Primeira Turma do STF condena irmãos Brazão a 76 anos de prisão no caso Marielle, de 2018
Quarta 25/02/26 - 14h40
Caso Marielle e Anderson: STF condena irmãos Brazão a 76 anos
Sessão segue para definir penas dos demais condenados
ANDRÉ RICHTER – REPÓRTER DA AGÊNCIA BRASIL
A Primeira Turma do Supremo Tribunal Federal (STF) definiu há pouco as penas dos condenados pela participação no assassinato da vereadora Marielle Franco e do motorista Anderson Gomes, ocorrido em 2018, no Rio de Janeiro.
Domingos Brazão, conselheiro do Tribunal de Contas do Rio de Janeiro (TCE-RJ), e Chiquinho Brazão, ex-deputado federal, foram condenados a 76 anos e três meses pelos crimes de organização criminosa, duplo homicídio e tentativa de homicídio contra Fernanda Chaves, assessora de Marielle, que sobreviveu ao atentado.
Eles estão presos preventivamente há dois anos e podem recorrer da condenação.
Rivaldo Barbosa, ex-chefe da Polícia Civil do Rio de Janeiro, recebeu pena de 18 anos de prisão pelos crimes de obstrução de Justiça e corrupção. Apesar de ter sido denunciado pelos homicídios de Marielle e Anderson, Barbosa foi absolvido dessa acusação.

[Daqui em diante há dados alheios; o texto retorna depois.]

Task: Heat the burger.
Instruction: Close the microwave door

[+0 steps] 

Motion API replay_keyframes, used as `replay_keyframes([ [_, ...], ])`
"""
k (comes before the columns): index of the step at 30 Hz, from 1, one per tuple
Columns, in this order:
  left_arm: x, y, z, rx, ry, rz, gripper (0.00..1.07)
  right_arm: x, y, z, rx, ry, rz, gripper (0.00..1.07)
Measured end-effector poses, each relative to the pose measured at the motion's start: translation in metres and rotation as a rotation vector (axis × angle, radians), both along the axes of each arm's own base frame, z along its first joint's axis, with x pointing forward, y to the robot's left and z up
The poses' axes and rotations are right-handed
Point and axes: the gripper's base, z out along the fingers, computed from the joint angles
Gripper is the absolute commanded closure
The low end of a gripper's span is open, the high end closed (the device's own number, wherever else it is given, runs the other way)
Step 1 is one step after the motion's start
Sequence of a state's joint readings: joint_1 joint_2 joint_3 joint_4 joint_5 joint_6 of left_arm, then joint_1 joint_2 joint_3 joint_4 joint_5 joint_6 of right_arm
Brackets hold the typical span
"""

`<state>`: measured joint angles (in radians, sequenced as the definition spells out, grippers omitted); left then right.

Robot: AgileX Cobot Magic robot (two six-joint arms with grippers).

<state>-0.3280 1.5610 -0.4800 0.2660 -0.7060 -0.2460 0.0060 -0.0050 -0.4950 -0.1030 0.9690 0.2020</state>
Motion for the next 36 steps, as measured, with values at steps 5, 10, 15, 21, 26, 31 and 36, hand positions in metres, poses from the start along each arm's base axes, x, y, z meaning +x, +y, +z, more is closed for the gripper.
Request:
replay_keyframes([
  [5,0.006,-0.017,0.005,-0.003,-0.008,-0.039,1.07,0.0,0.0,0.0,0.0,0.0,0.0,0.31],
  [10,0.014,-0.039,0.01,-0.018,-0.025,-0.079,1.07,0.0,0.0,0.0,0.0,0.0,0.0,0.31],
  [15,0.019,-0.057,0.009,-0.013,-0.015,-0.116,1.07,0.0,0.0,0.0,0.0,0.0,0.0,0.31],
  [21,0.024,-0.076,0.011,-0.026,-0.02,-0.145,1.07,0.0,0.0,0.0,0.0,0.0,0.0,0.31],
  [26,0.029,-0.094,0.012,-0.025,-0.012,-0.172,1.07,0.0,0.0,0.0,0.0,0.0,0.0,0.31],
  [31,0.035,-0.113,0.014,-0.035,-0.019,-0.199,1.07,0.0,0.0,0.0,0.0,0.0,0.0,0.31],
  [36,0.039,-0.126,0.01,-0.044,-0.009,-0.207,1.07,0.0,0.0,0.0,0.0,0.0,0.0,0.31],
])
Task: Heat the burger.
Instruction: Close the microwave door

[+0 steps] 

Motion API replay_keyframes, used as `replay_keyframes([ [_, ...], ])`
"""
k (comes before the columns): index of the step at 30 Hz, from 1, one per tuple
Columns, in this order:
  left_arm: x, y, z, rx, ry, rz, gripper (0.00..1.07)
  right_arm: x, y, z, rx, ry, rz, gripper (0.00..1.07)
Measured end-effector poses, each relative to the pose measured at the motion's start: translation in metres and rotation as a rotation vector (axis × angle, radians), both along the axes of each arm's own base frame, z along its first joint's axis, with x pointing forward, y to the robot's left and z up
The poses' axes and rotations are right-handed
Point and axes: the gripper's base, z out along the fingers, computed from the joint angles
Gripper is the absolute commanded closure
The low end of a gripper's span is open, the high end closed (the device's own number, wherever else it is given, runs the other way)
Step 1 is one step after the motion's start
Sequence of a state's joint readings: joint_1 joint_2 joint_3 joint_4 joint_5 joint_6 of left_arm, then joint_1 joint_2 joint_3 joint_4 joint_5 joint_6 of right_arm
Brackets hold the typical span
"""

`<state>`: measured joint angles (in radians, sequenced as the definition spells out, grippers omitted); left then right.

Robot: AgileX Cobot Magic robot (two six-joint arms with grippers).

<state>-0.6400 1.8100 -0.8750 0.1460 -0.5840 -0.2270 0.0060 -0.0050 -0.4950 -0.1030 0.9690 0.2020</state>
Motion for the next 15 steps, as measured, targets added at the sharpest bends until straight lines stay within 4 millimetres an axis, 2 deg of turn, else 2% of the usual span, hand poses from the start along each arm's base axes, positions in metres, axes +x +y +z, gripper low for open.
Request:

Ronald Alves de Paula, major da Policia Militar, recebeu pena de 56 anos de prisão. Robson Calixto, ex-policial militar, foi condenado a 9 anos.
Perda dos cargos
Pela decisão, os acusados também devem perder os cargos públicos após o trânsito em julgado da condenação, ou seja, após o fim da possibilidade de recursos.
Indenização
Todos dos condenados também deverão pagar indenização de R$ 7 milhões por danos morais, sendo R$ 1 milhão para Fernanda Chaves, R$ 3 milhões aos familiares de Marielle e mais R$ 3 milhões para a família de Anderson Gomes.
A vereadora Marielle Franco, do Rio de Janeiro, foi assassinada a tiros junto com o motorista Anderson Gomes em 14 de março de 2018, no centro da capital fluminense .
Os executores foram condenados em outubro de 2024 a 78 e 59 anos de prisão.
Em março de 2024, a Polícia Federal prendeu os irmãos Brazão (Domingos e Chiquinho), apontados como mandantes do crime, além do ex-chefe da Polícia Civil.